# Directions for this task
Extract every line below that contains the word "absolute".

# Dataset section

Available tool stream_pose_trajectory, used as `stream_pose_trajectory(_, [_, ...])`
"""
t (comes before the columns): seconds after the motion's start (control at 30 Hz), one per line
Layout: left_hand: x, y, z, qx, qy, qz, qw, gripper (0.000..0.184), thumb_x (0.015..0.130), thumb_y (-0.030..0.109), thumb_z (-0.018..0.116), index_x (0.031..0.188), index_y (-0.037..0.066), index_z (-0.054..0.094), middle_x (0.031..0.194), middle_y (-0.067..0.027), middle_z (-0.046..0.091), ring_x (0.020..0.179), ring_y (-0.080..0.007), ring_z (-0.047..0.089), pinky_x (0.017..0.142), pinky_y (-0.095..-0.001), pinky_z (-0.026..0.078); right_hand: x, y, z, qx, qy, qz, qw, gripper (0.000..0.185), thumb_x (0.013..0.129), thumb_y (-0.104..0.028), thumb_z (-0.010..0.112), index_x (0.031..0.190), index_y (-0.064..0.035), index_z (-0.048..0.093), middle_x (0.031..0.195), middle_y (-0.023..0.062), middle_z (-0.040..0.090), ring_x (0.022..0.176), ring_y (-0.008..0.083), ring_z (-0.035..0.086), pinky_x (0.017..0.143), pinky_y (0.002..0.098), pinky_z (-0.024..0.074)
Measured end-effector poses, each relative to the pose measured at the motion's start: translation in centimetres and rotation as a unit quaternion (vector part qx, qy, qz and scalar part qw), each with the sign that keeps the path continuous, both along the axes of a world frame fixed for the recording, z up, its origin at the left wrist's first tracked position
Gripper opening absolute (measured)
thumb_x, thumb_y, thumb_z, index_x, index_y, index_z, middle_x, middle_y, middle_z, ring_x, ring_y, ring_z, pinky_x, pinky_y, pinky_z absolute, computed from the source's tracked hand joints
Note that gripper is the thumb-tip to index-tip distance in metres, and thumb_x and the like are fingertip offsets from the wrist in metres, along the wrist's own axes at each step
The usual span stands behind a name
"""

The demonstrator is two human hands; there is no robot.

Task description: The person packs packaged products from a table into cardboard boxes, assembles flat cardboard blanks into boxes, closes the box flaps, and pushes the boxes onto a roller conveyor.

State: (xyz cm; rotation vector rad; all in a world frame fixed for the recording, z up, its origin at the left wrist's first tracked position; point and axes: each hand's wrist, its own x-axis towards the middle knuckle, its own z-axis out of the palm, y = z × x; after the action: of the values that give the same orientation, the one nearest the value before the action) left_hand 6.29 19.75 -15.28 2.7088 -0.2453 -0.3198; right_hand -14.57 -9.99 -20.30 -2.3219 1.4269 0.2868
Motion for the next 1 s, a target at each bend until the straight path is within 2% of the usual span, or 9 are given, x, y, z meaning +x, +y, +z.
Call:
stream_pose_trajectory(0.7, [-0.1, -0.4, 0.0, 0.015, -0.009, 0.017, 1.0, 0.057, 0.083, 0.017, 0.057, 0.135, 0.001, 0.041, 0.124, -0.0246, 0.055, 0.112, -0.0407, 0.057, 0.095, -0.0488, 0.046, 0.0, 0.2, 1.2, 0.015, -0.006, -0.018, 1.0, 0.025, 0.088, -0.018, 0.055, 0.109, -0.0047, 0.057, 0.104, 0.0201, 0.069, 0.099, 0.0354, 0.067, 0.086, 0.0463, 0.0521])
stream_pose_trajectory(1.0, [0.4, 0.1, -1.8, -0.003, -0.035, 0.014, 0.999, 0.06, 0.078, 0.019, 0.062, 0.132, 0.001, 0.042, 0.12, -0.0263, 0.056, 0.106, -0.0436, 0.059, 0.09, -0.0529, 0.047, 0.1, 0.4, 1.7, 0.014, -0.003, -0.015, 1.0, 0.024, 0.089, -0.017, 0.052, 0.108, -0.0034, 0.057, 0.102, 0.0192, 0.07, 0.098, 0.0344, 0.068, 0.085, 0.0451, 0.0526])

# Solved exercise
Gripper opening absolute (measured)
thumb_x, thumb_y, thumb_z, index_x, index_y, index_z, middle_x, middle_y, middle_z, ring_x, ring_y, ring_z, pinky_x, pinky_y, pinky_z absolute, computed from the source's tracked hand joints

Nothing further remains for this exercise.